OFRF Research Partner Releases New Varieties of Open-Pollinated Sweet Corn

July 24, 2015 - Two new varieties of open-pollinated, sweet corn will be available in limited quantities for the 2016 planting season, thanks to ongoing research by Oregon farmer and OFRF research partner Jonathan Spero.

The commercial release of Top Hat and Tuxana sweet corn seed is a welcome milestone in the movement to revive traditional crop breeding, and increase the selection of organic-friendly varieties whose seed can be saved by farmers. Spero’s sweet corn breeding project was supported by a four-year research grant from OFRF.

Spero expects his new varieties of white and yellow sweet corn to see additional improvements in coming years, as they are planted in new regions and the seed is saved and replanted by numerous farmers and gardeners.

“I have shown how these crop improvements can be made, and new varieties created, without advanced technology or large amounts of money,” Spero said in his report. “Others may see that they too can step up from gardening or farming to plant breeding and crop improvement. It may help return crop improvement and varietal ownership to the farmer.”

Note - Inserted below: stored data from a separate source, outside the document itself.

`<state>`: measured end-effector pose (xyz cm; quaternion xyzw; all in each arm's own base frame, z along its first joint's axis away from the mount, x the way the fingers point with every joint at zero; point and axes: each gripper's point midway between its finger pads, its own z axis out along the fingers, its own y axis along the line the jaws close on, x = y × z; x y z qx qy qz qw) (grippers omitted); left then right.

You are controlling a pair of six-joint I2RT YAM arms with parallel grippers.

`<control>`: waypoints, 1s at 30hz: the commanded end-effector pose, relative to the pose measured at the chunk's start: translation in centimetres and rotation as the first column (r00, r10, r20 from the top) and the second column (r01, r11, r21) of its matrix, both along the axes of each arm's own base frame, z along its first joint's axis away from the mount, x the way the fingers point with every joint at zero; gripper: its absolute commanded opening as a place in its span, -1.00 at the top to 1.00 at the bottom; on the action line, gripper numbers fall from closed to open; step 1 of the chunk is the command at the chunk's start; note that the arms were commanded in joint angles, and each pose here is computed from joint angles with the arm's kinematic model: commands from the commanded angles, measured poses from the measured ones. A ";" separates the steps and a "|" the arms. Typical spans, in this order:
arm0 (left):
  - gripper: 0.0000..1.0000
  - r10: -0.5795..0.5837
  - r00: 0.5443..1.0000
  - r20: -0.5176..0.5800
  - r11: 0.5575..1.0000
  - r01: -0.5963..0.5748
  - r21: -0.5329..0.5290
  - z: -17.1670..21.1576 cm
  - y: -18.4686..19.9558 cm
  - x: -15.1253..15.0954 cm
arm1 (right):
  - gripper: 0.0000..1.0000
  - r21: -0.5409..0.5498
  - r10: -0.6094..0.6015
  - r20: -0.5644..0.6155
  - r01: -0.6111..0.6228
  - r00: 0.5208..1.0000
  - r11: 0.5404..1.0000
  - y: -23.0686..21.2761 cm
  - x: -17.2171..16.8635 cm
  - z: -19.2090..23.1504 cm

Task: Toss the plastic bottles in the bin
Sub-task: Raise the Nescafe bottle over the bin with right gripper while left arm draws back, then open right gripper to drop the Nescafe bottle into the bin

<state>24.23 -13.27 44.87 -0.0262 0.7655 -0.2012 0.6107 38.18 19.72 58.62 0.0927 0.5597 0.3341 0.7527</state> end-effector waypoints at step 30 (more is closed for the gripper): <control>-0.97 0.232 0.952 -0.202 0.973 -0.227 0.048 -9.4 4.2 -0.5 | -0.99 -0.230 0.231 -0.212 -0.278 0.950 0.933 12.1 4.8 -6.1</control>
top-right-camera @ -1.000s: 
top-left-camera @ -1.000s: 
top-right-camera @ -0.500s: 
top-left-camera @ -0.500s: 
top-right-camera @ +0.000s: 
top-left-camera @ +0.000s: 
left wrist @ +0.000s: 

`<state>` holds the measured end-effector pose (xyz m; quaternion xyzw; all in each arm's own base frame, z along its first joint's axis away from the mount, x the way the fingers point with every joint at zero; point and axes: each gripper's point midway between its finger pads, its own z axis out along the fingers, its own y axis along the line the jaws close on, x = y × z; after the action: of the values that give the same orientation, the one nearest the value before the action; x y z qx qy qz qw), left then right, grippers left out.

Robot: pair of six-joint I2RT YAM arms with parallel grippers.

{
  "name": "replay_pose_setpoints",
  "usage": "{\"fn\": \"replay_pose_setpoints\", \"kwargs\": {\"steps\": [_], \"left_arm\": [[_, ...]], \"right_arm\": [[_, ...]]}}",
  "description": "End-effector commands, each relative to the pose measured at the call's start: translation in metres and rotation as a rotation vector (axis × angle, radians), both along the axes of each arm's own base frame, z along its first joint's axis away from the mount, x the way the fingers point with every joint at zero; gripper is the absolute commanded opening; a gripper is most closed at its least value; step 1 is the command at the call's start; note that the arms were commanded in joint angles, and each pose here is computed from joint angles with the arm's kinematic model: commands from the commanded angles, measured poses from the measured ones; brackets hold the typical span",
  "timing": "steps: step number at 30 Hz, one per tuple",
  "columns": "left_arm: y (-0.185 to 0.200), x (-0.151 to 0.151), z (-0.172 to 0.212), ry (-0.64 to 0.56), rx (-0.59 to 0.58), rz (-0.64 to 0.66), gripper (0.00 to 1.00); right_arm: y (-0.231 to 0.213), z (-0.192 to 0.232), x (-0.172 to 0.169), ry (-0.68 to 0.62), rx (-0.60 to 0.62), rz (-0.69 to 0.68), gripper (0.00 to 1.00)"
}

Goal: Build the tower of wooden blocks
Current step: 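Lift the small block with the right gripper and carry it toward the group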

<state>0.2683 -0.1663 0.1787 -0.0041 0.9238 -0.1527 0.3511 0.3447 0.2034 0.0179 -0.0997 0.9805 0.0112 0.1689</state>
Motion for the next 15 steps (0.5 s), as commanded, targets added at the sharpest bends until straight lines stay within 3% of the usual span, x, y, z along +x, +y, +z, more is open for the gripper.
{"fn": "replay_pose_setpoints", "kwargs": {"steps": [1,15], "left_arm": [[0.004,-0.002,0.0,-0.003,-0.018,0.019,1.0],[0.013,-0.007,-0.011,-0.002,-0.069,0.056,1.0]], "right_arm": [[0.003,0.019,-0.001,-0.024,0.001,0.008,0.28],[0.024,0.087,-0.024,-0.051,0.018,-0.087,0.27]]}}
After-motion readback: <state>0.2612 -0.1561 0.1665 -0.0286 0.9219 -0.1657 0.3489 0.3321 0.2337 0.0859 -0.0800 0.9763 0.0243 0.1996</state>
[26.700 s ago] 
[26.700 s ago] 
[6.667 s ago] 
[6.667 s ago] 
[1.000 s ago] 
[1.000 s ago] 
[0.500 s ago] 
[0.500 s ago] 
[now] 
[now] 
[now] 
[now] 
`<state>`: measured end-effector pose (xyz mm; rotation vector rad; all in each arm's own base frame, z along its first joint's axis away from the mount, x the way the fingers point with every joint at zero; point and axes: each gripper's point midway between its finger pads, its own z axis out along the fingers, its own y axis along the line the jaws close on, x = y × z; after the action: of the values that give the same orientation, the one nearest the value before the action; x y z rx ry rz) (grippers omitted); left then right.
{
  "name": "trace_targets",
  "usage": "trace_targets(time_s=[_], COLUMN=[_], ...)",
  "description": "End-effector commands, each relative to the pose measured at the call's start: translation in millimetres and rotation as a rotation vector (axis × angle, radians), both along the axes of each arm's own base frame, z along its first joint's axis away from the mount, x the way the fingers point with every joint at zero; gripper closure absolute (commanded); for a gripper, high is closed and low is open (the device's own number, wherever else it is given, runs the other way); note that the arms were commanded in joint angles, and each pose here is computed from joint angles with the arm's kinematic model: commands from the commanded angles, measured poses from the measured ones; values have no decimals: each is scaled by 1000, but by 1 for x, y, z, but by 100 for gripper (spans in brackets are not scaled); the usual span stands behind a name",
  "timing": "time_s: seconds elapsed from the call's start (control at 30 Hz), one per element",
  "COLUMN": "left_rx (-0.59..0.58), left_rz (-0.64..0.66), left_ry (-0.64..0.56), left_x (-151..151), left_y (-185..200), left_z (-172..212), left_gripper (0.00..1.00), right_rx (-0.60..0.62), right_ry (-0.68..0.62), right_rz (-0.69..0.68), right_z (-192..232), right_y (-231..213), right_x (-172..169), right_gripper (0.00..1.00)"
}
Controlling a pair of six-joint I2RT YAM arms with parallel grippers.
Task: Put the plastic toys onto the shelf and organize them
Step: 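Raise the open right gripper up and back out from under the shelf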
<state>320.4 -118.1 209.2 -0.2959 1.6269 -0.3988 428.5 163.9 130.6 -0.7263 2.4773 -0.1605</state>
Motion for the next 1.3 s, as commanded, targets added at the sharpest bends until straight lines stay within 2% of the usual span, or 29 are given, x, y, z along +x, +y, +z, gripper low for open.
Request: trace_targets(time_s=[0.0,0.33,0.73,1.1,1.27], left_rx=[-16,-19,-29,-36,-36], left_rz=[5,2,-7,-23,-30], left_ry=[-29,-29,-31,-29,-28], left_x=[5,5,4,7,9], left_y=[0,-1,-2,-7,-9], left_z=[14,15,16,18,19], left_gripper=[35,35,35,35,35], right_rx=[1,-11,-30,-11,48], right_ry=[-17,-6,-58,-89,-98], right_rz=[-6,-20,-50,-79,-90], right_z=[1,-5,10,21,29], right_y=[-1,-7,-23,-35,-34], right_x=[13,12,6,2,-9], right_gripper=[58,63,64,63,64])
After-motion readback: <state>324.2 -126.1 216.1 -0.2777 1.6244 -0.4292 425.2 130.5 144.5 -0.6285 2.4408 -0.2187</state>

Organic Farming Research Foundation Seeks Research Abstracts for 2016 Organic Agriculture Research Symposium

July 24, 2015 - Organic Farming Research Foundation (OFRF) and the Kearney Agricultural Research and Extension (KARE) Center invite the submission of research papers for presentation at the 2016 Organic Agriculture Research Symposium (OARS), taking place Jan. 20, in Pacific Grove, CA, immediately before the Ecological Farming Association’s annual EcoFarm Conference.

Research Shows Effect of Compost on Weed, Seed Germination

July 24, 2015 - Can compost supply crops with nutrients and fight weeds?

Weeds are one of the top challenges for organic crop producers. Researcher Dr. Gladis Zinati set out in her OFRF project to look for a new practical solution for organic weed management: compost extracts. Zinati just completed her project at the Rodale Institute in Kutztown, PA looking at whether compost extracts could reduce weed seed germination.

The study found that different types of compost vary in their ability to suppress weeds, and also in the undesirable effect of suppressing crop seed germination. “The funding I received from OFRF was integral to test the concept of compost extract as a tool for weed suppression,” Zinati said.